(Extracted data entries)
+---+
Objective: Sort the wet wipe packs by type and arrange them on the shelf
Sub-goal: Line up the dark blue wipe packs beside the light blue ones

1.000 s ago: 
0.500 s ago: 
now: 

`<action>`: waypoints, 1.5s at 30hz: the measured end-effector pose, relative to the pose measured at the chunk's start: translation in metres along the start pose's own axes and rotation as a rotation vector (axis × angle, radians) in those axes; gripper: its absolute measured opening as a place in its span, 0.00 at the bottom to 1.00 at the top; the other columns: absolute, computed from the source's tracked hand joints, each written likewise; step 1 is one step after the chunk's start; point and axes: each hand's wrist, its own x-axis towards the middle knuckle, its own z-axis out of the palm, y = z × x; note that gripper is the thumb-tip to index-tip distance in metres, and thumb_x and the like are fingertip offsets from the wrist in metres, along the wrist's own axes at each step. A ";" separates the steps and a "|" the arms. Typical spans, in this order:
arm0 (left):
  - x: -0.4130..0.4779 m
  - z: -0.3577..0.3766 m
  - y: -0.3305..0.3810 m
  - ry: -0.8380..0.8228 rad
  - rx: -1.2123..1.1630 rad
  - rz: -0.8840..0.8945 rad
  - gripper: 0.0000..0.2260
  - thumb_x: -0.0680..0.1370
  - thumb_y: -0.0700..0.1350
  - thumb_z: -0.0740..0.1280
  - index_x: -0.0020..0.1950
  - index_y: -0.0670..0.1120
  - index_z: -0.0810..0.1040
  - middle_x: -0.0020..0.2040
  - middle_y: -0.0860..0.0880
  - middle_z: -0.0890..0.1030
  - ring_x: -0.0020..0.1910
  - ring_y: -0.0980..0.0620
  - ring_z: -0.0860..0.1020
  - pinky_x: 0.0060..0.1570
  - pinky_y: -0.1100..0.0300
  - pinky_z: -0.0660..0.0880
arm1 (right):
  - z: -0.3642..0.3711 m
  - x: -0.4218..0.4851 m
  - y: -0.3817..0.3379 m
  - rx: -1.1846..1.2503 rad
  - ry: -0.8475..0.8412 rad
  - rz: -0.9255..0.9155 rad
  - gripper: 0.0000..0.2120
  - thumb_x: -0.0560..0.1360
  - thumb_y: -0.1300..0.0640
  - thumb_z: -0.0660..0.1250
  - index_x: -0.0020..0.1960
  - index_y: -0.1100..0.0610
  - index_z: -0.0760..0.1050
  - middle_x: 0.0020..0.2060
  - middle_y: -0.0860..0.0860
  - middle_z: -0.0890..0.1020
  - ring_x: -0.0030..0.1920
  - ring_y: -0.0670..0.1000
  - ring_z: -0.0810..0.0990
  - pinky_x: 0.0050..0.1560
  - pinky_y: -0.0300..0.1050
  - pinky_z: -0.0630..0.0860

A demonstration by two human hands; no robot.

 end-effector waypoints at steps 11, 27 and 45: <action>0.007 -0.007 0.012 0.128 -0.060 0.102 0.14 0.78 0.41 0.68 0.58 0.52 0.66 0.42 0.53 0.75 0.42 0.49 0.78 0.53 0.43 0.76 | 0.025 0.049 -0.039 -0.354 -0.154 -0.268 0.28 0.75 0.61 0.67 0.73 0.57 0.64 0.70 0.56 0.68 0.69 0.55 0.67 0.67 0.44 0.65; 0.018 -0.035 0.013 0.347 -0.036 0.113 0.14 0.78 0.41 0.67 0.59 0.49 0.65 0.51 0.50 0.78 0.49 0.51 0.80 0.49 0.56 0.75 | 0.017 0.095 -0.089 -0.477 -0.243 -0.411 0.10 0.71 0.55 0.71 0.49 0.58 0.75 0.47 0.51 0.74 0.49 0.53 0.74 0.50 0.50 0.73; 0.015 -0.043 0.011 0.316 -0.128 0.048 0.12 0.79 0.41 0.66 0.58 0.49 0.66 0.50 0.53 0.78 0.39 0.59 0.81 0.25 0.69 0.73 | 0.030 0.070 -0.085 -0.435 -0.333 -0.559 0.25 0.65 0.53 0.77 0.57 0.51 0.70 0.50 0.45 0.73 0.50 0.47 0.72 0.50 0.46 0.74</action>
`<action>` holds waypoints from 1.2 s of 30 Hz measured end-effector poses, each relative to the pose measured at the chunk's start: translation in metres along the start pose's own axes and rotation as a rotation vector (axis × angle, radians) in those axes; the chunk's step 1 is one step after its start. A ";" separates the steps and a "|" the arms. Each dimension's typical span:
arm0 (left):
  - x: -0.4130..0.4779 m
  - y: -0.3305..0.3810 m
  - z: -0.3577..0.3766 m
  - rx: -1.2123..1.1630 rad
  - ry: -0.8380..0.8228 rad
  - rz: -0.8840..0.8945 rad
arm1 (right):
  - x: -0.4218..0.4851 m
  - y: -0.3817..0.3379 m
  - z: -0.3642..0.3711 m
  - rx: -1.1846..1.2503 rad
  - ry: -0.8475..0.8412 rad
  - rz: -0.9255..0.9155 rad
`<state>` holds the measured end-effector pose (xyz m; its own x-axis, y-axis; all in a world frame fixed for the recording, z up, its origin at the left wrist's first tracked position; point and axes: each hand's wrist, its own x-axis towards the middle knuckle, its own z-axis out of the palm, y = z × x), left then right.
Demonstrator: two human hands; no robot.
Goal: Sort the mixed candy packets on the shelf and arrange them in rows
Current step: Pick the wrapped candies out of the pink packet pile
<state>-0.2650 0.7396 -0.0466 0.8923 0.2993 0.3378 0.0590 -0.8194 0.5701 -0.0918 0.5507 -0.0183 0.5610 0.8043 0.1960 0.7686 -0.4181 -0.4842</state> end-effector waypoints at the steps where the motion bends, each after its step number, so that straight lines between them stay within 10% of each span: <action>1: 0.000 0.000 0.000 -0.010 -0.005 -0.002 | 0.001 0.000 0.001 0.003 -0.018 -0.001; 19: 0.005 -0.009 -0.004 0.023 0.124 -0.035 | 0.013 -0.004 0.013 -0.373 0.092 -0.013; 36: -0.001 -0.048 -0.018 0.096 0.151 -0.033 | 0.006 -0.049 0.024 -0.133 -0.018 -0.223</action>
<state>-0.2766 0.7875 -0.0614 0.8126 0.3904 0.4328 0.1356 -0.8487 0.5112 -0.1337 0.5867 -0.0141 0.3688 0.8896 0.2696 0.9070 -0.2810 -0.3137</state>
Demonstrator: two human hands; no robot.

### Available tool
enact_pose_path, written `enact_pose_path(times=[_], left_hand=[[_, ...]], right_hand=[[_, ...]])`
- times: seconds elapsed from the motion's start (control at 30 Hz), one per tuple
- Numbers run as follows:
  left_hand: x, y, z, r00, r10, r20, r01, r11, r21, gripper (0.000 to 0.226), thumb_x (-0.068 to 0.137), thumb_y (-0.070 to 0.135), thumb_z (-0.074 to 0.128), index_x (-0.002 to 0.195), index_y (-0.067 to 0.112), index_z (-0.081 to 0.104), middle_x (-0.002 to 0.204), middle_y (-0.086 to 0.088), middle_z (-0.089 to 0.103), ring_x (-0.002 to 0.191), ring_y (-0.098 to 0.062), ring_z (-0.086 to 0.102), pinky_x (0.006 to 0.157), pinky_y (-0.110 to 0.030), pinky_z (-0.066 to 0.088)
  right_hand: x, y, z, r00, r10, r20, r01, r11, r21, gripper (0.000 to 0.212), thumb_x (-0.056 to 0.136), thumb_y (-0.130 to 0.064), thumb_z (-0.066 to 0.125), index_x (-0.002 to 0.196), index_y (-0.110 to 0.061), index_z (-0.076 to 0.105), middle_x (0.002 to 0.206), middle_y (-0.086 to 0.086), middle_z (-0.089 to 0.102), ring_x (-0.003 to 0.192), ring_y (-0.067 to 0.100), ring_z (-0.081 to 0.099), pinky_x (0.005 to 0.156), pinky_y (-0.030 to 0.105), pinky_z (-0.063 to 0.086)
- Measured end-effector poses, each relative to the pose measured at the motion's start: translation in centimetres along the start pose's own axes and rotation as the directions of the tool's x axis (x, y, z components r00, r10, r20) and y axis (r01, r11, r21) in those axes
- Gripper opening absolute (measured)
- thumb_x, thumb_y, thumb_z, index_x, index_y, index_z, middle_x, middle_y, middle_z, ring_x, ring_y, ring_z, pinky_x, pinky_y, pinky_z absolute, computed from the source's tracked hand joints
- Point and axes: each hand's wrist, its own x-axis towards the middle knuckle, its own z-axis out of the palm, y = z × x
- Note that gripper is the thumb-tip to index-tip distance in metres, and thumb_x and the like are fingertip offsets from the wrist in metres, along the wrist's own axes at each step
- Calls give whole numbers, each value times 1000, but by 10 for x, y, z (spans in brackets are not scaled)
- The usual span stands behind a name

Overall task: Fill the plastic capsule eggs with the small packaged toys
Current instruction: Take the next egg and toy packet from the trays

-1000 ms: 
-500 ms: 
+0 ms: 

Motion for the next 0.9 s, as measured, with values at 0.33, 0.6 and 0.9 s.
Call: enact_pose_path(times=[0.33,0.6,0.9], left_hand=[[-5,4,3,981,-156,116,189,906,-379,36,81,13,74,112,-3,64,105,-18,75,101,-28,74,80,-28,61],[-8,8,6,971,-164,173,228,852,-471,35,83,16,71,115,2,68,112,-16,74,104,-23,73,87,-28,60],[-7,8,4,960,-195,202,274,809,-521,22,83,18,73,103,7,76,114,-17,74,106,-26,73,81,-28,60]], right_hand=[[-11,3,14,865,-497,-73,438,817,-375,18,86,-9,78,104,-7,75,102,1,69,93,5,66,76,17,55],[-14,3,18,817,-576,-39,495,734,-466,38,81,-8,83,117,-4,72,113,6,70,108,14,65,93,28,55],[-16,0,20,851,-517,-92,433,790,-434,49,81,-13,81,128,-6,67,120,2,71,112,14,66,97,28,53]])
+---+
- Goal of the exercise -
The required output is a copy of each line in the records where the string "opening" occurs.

- Answer to this task -
`<action>`: waypoints, 1.5s at 30hz: the measured end-effector pose, relative to the pose measured at the chunk's start: translation in metres along the start pose's own axes and rotation as a rotation vector (axis × angle, radians) in those axes; gripper: its absolute measured opening as a place in its span, 0.00 at the bottom to 1.00 at the top; the other columns: absolute, computed from the source's tracked hand joints, each written likewise; step 1 is one step after the chunk's start; point and axes: each hand's wrist, its own x-axis towards the middle knuckle, its own z-axis out of the palm, y = z × x; note that gripper is the thumb-tip to index-tip distance in metres, and thumb_x and the like are fingertip offsets from the wrist in metres, along the wrist's own axes at each step. A ";" separates the steps and a "|" the arms. Typical spans, in this order:
- Gripper opening absolute (measured)

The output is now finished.